Task prompt:
Print out every record exactly as it appears.

Dataset content:
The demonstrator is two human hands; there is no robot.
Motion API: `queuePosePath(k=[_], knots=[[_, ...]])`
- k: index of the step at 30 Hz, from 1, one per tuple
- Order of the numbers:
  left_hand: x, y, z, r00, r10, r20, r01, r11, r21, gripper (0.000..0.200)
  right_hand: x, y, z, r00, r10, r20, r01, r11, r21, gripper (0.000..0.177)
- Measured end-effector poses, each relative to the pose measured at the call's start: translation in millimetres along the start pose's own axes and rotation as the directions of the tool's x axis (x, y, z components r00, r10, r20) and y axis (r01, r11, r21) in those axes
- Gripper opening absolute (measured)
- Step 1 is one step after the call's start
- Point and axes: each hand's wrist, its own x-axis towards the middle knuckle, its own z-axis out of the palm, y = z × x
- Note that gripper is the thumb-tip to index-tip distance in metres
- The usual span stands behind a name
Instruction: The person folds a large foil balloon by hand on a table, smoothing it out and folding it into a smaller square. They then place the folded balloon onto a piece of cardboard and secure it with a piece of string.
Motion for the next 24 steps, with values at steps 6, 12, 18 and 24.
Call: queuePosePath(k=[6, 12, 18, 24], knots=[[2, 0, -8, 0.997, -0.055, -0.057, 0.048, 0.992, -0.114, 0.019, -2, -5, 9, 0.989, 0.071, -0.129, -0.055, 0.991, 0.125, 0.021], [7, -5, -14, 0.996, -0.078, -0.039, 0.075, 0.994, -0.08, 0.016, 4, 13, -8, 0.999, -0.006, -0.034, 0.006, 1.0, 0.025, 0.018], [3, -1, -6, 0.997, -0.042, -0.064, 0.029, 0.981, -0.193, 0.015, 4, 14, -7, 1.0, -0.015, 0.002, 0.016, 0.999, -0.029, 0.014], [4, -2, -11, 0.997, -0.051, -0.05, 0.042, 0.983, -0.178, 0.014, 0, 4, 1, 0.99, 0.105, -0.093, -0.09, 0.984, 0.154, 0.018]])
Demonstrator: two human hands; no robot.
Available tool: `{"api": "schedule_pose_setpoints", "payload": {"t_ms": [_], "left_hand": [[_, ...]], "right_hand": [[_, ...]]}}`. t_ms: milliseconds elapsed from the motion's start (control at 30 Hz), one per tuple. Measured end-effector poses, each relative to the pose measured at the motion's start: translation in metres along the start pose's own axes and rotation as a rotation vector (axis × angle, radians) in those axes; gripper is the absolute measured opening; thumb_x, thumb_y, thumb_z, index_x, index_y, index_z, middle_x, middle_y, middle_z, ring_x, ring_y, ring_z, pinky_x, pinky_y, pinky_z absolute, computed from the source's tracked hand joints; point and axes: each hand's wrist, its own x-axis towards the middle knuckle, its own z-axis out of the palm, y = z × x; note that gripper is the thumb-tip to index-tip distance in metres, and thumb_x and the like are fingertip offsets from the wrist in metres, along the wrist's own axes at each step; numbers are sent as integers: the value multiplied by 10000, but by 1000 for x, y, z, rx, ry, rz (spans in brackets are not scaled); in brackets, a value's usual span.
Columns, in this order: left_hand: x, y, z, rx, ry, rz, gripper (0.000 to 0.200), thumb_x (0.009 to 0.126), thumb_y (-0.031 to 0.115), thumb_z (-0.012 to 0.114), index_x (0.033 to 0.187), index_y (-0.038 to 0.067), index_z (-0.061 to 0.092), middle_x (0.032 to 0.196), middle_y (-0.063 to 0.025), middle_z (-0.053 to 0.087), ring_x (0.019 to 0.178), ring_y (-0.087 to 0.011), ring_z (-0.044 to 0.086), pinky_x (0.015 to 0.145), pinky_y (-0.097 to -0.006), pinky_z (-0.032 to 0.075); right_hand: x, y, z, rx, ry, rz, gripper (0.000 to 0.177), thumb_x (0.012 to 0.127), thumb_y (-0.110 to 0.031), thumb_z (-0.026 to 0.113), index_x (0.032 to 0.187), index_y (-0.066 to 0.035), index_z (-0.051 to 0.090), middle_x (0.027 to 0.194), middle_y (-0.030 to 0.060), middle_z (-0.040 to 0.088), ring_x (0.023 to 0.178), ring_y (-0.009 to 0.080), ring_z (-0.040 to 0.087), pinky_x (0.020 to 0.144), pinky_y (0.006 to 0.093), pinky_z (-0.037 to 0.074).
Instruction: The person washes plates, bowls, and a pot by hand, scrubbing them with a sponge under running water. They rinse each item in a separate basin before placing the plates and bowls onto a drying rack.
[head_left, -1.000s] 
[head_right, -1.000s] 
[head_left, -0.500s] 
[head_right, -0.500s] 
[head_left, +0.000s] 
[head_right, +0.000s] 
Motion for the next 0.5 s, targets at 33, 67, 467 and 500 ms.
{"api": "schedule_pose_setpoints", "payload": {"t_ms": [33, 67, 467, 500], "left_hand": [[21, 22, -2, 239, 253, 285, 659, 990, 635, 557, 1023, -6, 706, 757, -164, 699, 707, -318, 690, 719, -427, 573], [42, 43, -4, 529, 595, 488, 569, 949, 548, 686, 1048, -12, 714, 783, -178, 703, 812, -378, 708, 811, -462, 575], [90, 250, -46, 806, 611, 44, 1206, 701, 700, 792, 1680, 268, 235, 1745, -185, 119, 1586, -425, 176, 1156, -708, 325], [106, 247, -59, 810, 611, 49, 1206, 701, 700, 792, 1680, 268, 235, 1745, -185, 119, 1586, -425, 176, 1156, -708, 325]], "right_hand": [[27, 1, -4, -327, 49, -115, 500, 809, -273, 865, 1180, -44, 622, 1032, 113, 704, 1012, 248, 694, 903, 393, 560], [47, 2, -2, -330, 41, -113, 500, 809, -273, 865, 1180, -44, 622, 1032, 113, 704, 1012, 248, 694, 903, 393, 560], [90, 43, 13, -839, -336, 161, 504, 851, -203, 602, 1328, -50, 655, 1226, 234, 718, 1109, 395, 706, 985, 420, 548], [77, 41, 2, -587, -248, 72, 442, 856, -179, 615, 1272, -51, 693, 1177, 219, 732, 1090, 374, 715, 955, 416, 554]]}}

Your response:
The demonstrator is two human hands; there is no robot.
Motion API: `queuePosePath(k=[_], knots=[[_, ...]])`
- k: index of the step at 30 Hz, from 1, one per tuple
- Order of the numbers:
  left_hand: x, y, z, r00, r10, r20, r01, r11, r21, gripper (0.000..0.200)
  right_hand: x, y, z, r00, r10, r20, r01, r11, r21, gripper (0.000..0.177)
- Measured end-effector poses, each relative to the pose measured at the call's start: translation in millimetres along the start pose's own axes and rotation as the directions of the tool's x axis (x, y, z components r00, r10, r20) and y axis (r01, r11, r21) in those axes
- Gripper opening absolute (measured)
- Step 1 is one step after the call's start
- Point and axes: each hand's wrist, its own x-axis towards the middle knuckle, its own z-axis out of the palm, y = z × x
- Note that gripper is the thumb-tip to index-tip distance in metres
- The usual span stands behind a name
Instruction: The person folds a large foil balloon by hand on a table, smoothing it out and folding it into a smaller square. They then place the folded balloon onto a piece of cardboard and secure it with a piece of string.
Motion for the next 24 steps, with values at steps 6, 12, 18 and 24.
Call: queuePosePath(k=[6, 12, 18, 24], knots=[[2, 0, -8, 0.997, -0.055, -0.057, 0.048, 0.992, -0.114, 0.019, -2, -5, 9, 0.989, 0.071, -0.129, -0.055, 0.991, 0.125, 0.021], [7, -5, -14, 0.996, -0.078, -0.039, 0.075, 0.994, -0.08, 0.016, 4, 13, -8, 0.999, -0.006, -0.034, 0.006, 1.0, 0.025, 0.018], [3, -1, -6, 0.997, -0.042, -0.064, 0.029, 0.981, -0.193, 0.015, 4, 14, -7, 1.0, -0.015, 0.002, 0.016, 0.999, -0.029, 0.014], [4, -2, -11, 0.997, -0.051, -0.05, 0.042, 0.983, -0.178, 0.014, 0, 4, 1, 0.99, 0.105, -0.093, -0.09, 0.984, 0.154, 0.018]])
Demonstrator: two human hands; no robot.
Available tool: `{"api": "schedule_pose_setpoints", "payload": {"t_ms": [_], "left_hand": [[_, ...]], "right_hand": [[_, ...]]}}`. t_ms: milliseconds elapsed from the motion's start (control at 30 Hz), one per tuple. Measured end-effector poses, each relative to the pose measured at the motion's start: translation in metres along the start pose's own axes and rotation as a rotation vector (axis × angle, radians) in those axes; gripper is the absolute measured opening; thumb_x, thumb_y, thumb_z, index_x, index_y, index_z, middle_x, middle_y, middle_z, ring_x, ring_y, ring_z, pinky_x, pinky_y, pinky_z absolute, computed from the source's tracked hand joints; point and axes: each hand's wrist, its own x-axis towards the middle knuckle, its own z-axis out of the palm, y = z × x; note that gripper is the thumb-tip to index-tip distance in metres, and thumb_x and the like are fingertip offsets from the wrist in metres, along the wrist's own axes at each step; numbers are sent as integers: the value multiplied by 10000, but by 1000 for x, y, z, rx, ry, rz (spans in brackets are not scaled); in brackets, a value's usual span.
Columns, in this order: left_hand: x, y, z, rx, ry, rz, gripper (0.000 to 0.200), thumb_x (0.009 to 0.126), thumb_y (-0.031 to 0.115), thumb_z (-0.012 to 0.114), index_x (0.033 to 0.187), index_y (-0.038 to 0.067), index_z (-0.061 to 0.092), middle_x (0.032 to 0.196), middle_y (-0.063 to 0.025), middle_z (-0.053 to 0.087), ring_x (0.019 to 0.178), ring_y (-0.087 to 0.011), ring_z (-0.044 to 0.086), pinky_x (0.015 to 0.145), pinky_y (-0.097 to -0.006), pinky_z (-0.032 to 0.075); right_hand: x, y, z, rx, ry, rz, gripper (0.000 to 0.177), thumb_x (0.012 to 0.127), thumb_y (-0.110 to 0.031), thumb_z (-0.026 to 0.113), index_x (0.032 to 0.187), index_y (-0.066 to 0.035), index_z (-0.051 to 0.090), middle_x (0.027 to 0.194), middle_y (-0.030 to 0.060), middle_z (-0.040 to 0.088), ring_x (0.023 to 0.178), ring_y (-0.009 to 0.080), ring_z (-0.040 to 0.087), pinky_x (0.020 to 0.144), pinky_y (0.006 to 0.093), pinky_z (-0.037 to 0.074).
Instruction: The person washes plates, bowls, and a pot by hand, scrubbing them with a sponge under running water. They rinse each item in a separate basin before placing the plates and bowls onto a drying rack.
[head_left, -1.000s] 
[head_right, -1.000s] 
[head_left, -0.500s] 
[head_right, -0.500s] 
[head_left, +0.000s] 
[head_right, +0.000s] 
Motion for the next 0.5 s, targets at 33, 67, 467 and 500 ms.
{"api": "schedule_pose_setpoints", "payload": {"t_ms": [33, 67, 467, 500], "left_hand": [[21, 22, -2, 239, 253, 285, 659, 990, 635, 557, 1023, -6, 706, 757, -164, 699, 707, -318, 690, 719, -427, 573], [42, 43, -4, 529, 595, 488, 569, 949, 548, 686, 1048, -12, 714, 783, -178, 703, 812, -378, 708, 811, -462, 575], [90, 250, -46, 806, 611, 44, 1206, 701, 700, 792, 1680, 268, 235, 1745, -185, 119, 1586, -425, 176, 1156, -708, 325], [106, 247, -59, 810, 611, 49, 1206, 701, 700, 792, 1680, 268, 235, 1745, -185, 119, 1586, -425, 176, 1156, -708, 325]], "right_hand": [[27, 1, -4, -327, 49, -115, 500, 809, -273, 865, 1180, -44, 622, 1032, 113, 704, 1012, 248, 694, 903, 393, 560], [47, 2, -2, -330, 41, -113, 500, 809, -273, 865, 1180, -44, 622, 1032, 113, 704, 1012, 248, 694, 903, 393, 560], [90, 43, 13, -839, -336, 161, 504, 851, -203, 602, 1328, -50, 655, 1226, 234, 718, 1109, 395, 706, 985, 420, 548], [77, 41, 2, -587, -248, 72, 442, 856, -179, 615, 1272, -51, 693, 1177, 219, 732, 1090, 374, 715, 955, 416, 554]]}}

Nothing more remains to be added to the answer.